Horton, The Blight of Asia (2003) p. 73
Chirol, Sir Valentine The Occident and the Orient p. 58
Many of us personally saw-- and are ready to affirm the statement-- Turkish soldiers often directed by officers throwing petroleum in the street and houses. Vice-Consul Barnes watched a Turkish officer leisurely fire the Custom House and the Passport Bureau while at least fifty Turkish soldiers stood by. Major Davis saw Turkish soldiers throwing oil in many houses. The Navy patrol reported seeing a complete horseshoe of fires started by the Turks around the American school.

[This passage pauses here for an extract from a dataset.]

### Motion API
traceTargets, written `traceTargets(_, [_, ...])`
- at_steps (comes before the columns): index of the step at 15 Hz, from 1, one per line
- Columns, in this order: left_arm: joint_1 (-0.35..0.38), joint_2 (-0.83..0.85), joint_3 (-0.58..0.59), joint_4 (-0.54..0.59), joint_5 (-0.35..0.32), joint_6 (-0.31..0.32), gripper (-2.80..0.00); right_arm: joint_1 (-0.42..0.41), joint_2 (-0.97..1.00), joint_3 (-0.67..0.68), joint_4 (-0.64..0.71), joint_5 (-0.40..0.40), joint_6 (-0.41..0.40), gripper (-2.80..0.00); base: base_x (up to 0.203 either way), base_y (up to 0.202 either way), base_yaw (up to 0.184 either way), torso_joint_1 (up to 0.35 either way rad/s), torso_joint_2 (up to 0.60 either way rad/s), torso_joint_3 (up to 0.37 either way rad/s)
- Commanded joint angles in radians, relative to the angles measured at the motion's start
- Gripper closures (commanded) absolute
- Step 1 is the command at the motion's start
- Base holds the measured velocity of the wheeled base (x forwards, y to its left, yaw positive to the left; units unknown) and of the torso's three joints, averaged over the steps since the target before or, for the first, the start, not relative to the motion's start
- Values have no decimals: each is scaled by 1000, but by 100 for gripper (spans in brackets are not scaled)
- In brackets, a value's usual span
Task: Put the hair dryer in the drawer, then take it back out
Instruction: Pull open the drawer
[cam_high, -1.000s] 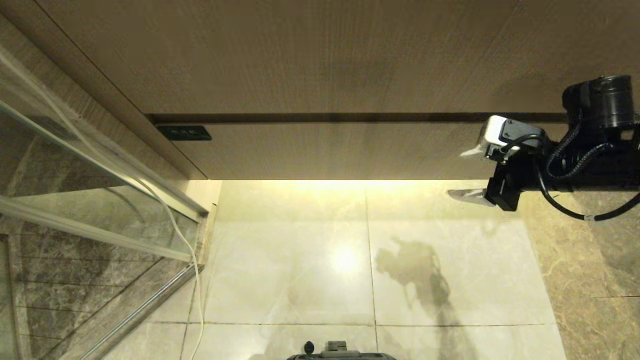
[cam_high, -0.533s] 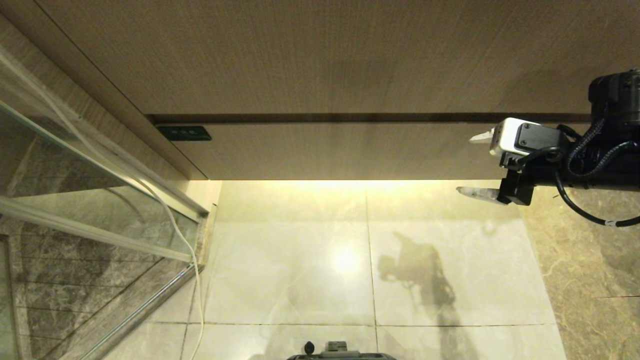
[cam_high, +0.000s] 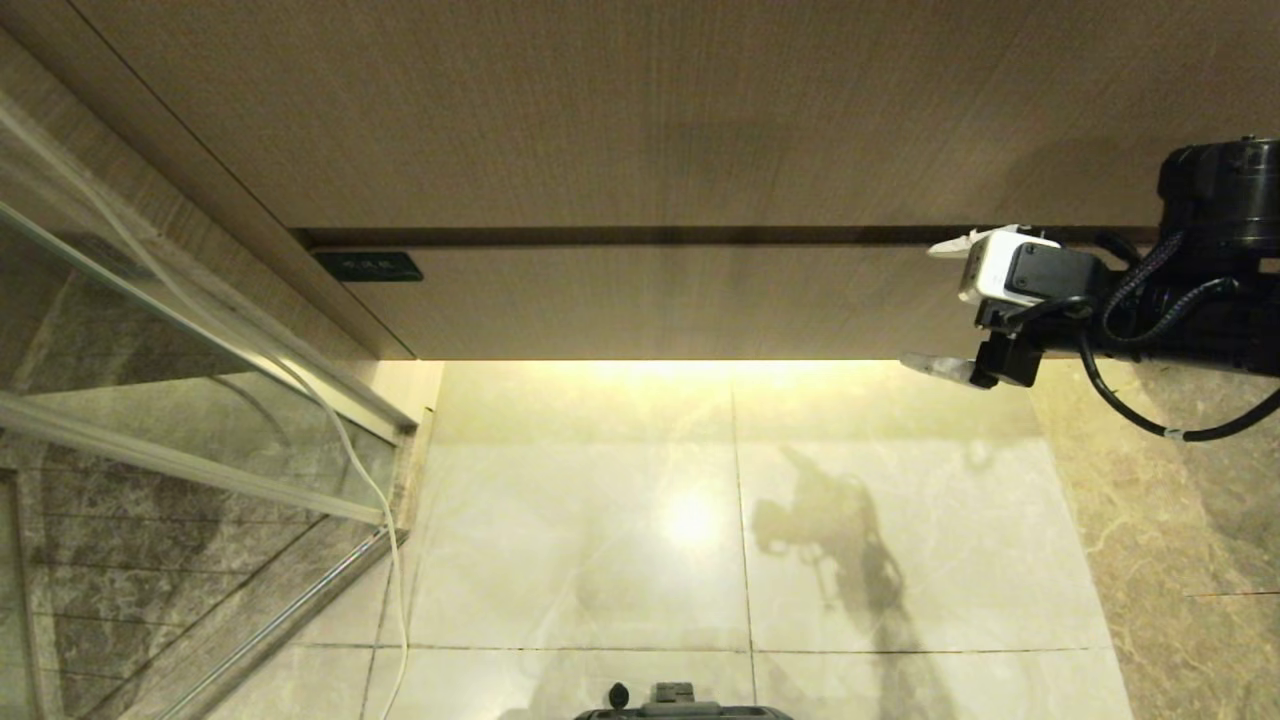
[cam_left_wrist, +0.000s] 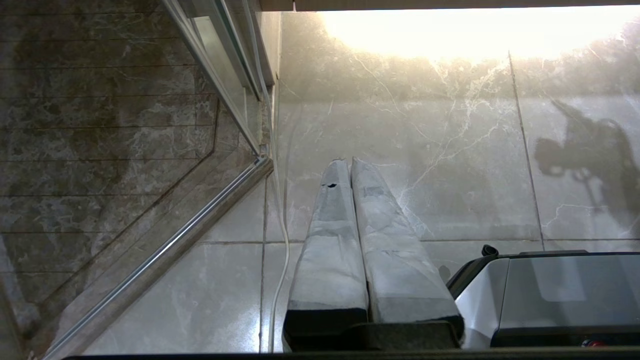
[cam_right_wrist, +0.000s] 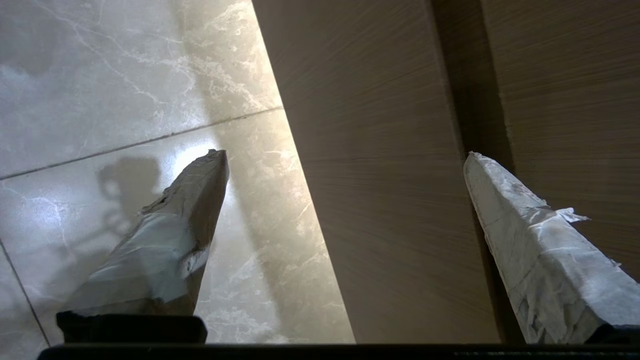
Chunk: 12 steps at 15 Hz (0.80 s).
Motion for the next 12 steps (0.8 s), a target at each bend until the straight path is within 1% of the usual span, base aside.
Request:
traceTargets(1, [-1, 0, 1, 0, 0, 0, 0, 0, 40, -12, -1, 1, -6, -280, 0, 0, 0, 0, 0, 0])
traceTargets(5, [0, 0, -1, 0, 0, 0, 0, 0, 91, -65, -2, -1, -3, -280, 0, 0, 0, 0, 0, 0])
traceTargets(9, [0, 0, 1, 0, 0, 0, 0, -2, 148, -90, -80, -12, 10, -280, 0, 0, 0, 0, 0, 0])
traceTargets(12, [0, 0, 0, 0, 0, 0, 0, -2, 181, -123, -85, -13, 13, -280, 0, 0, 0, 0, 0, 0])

-Mark Prentiss, an American foreign trade specialist in Smyrna
EYEWITNESS
(p. 306) One of the first people to notice the outbreak of fire was Miss Minnie Mills, the director of the American Collegiate Institute for Girls. She had just finished her lunch when she noticed that one of the neighboring buildings was burning. She stood up to have a closer look and was shocked by what she witnessed. 'I saw with my own eyes a Turkish officer enter the house with small tins of petroleum or benzine and in a few minutes the house was in flames.' She was not the only one at the institute to see the outbreak of fire. 'Our teachers and girls saw Turks in regular soldiers' uniforms and in several cases in officers' uniforms, using long sticks with rags at the end which were dipped in a can of liquid and carried into houses which were soon burning.'
Numerous reliable witnesses would later testify to the role of Kemal's troops in starting the fire. Claflin Davis of the American Red Cross saw Turks sprinkling flammable liquid along a street that lay in the path of the fire. Monsieur Joubert, director of the Credit Foncier Bank of Smyrna, plucked up the courage to ask a band of Turkish soldiers what they were doing. 'They replied impassively that they were under orders to blow up and burn all the houses of the area.' Another senior French businessman- whose business interests required him to testify on condition of anonymity- said that all the shops of Hadji Stamon Street were set alight by soldiers acting under the direction of the former head of Turkish police in Cordelio, a man whose identity he did not reveal but who was known to him personally.
(p. 308) To this day, most Turkish historians persist in claiming that the fire- which was soon to assume terrifying proportions- was an act of sabotage on the part of the Greeks and Armenians. Yet there are scores of impartial accounts that testify to the fact that the Turkish army deliberately set fire to Smyrna.
Paradise Lost: Smyrna, 1922, Giles Milton
The New York Times in an article published on the 18th of September 1922 titled "Smyrna's ravagers fired on Americans" document the relentless destruction of the Christian quarters of the city and the massacre of its Christian population by the Turkish army.The article gives special emphasis to attacks against American soldiers and volunteers when they tried to help Armenians and Greeks.
NY Times Sep 18 1922
The short-sightedness of both Lloyd George and President Wilson seems incredible, explicable only in terms of the magic of Venizelos and an emotional, perhaps religious, aversion to the Turks. For Greek claims were at best debatable, perhaps a bare majority, more likely a large minority in the Smyrna Vilayet, which lay in an overwhelmingly Turkish Anatolia. The result was an attempt to alter the imbalance of populations by genocide, and the counter determination of Nationalists to erase the Greeks, a feeling which produced bitter warfare in Asia Minor for the next two years until the Kemalists took Smyrna in 1922 and settled the problem by burning down the Greek quarter.
Historians
C.J. Lowe and M.L. Dockrill give direct responsibility to the "Kemalists" for the fire, and attribute their determination to the earlier Greek occupation of Smyrna
Those are just the tip of the iceburg as far as contemporary sources and eyewitnesses go.
Please, let me know if you want Turkish, or any other sources claiming the same things.
They are just poisoning young people`s mind with these bullshit.
Let me guess........Philhellenes right?